Im Falle einer schweren Krankheit oder eines Unfalls kann die Begutachtung eines Sachverständigen eine Berufs- oder Erwerbsunfähigkeit ergeben. Bei einem Kraftfahrer beispielsweise ist ein Rückenleiden oder ein Bandscheibenproblem ein Grund, den Beruf aufzugeben. Für Soldaten kann der Verlust eines Fingergelenks bereits ein Grund sein, aufzuhören. Ein Hörsturz macht unter Umständen einen Berufsmusiker berufsunfähigunfähig. Eine anstehende Berufsunfähigkeit, bzw. der Antrag auf eine Berufsunfähigkeitsrente bringt zwangsläufig die Kündigung des Arbeitsplatzes mit sich.
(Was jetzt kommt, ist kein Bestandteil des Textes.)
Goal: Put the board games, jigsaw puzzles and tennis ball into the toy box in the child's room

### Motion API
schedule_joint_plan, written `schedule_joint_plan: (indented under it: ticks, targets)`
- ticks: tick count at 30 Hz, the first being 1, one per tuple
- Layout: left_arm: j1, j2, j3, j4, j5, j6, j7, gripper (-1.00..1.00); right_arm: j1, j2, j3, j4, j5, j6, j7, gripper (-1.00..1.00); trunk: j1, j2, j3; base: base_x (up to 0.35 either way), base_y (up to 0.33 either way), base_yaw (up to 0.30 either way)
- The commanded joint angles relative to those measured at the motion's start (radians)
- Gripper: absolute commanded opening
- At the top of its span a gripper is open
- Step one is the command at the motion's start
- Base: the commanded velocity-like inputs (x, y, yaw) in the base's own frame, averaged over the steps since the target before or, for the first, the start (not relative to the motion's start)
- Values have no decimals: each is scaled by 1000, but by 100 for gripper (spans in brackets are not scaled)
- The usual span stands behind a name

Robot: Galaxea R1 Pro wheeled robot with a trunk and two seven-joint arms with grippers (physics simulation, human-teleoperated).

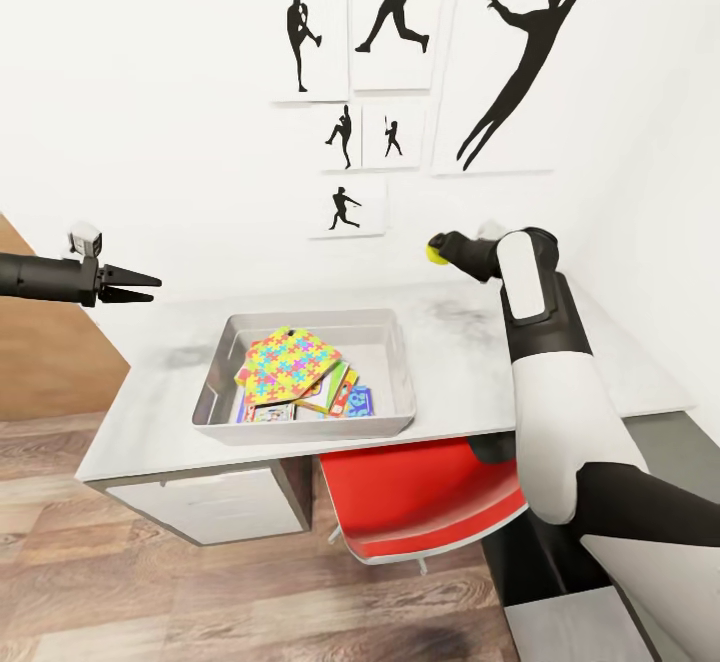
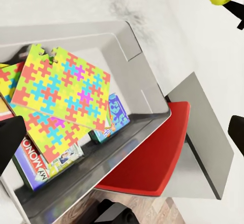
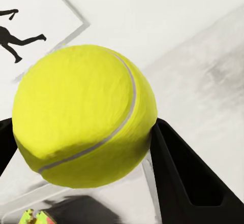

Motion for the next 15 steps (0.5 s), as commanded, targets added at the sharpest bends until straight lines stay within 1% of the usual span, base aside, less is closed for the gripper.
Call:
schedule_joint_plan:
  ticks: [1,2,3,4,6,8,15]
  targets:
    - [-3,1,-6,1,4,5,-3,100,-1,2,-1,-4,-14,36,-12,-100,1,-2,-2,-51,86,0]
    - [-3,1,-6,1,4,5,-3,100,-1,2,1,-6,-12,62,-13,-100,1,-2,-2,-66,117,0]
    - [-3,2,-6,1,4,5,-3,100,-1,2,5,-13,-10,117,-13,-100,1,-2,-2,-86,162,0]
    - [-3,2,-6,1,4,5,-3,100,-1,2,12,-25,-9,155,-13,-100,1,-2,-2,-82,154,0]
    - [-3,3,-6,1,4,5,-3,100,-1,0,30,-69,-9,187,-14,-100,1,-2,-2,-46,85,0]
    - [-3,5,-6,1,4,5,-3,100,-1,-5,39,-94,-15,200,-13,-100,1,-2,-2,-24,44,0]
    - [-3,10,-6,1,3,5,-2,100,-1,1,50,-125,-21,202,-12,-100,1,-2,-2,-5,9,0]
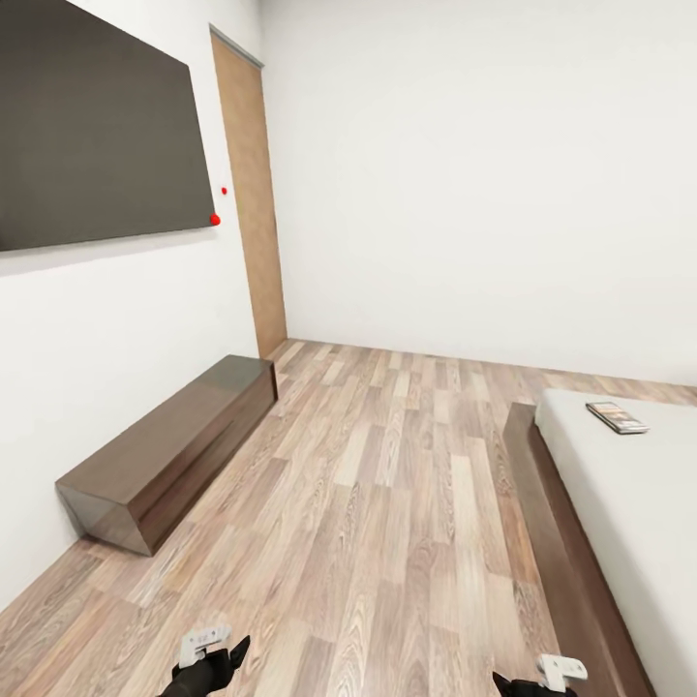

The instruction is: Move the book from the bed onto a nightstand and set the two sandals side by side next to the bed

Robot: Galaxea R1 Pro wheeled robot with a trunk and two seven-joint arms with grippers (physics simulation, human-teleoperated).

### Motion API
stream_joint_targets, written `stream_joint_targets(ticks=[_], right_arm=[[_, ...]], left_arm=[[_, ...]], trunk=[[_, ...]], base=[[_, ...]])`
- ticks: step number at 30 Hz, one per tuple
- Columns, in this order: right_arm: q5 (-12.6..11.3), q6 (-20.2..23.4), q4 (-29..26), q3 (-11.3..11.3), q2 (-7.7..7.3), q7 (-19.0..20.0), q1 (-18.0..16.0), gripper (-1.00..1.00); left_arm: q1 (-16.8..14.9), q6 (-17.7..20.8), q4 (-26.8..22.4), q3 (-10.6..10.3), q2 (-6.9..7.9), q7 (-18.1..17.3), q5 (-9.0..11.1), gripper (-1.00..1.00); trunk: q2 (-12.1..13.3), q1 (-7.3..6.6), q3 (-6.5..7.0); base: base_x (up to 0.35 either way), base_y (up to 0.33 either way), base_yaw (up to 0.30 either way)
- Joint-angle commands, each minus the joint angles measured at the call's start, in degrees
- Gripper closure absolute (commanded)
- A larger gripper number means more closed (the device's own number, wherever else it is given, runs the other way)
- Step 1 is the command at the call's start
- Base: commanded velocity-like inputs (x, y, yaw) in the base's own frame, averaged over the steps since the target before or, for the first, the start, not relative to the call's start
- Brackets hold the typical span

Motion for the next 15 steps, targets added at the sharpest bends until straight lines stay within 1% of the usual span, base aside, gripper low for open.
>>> stream_joint_targets(ticks=[1,15], right_arm=[[-0.6,-0.3,0.2,0.5,0.00,0.3,-0.1,-1.00],[-0.6,-0.3,0.1,0.5,0.00,0.3,-0.1,-1.00]], left_arm=[[0.0,-0.2,0.1,-0.5,0.01,-0.2,0.6,-1.00],[0.0,-0.2,0.1,-0.5,0.00,-0.2,0.6,-1.00]], trunk=[[0.0,0.03,-0.06],[0.0,0.03,-0.06]], base=[[0.318,0.000,0.000],[0.328,0.000,0.000]])
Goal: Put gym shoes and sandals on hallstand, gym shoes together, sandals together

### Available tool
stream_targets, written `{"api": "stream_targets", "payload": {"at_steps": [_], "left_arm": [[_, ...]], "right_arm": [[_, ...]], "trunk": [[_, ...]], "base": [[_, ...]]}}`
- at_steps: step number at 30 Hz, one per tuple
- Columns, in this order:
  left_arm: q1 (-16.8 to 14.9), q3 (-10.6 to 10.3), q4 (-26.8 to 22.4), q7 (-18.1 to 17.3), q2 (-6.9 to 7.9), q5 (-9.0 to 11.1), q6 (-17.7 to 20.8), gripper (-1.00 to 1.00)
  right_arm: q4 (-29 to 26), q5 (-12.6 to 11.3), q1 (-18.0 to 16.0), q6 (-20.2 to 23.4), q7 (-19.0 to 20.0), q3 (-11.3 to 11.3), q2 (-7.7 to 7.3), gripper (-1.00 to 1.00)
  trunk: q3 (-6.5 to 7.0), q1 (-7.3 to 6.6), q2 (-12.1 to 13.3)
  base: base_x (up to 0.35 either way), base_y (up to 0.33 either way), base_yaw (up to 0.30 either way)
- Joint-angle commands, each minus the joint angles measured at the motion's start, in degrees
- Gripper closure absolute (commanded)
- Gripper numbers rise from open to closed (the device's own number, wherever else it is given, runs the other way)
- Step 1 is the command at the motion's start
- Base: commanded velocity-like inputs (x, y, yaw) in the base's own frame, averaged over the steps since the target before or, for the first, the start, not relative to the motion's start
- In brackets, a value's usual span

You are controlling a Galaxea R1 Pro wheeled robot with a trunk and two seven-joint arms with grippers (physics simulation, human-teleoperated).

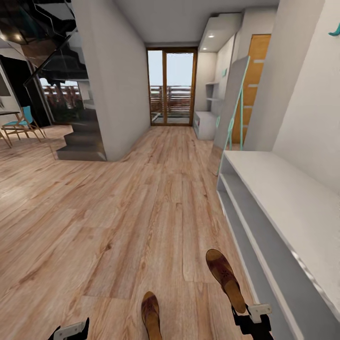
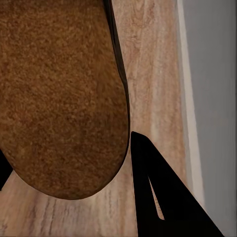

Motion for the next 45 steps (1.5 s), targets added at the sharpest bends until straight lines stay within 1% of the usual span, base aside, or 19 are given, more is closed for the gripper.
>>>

Für viele Menschen ist diese Situation Existenz gefährdend, insbesondere für Freiberufler und Selbstständige. Für Angestellte ist die Situation seit der Rentenreform 2001 ebenfalls nicht mehr so rosig. Die vor der Reform gültige BU-Versicherung hat eine neue Definition erfahren, die die Leistungsansprüche für die meisten Menschen reduziert. Die Berechnung der so genannten neuen Erwerbsminderungsrente erfolgt nach anderen Kriterien.
Eine Berufsunfähigkeits-Rente erhält nur noch derjenige, der nicht oder nur teilweise erwerbsfähig ist. Vollen Anspruch auf die gesetzliche Berufsunfähigkeitsrente haben nur noch zum Stichtag 1.1.2001 die über 40-jährigen. Wer noch 6 Stunden am Tag arbeiten kann, erhält keine Erwerbsminderungs-Rente. In voller Höhe wird die Erwerbsminderungsrente nur dann gezahlt, wenn die Erwerbsfähigkeit geringer als 3 Stunden pro Tag ist. Ist eine Arbeitsfähigkeit zwischen 3 und 6 Stunden gegeben, wird die Rente zu 50 % gewährt. Ergibt eine Prüfung, dass eine Möglichkeit besteht, in einem anderen als dem erlernten Beruf zu arbeiten, wird der Rentenanspruchsteller unter Umständen sogar ohne Rentenanspruch in die Arbeitslosigkeit entlassen. Es finden sich mittlerweile genügend Urteile zu Klagen, die von Anspruchstellern angestrengt, aber in der Mehrzahl zu ihren Ungunsten entschieden wurden.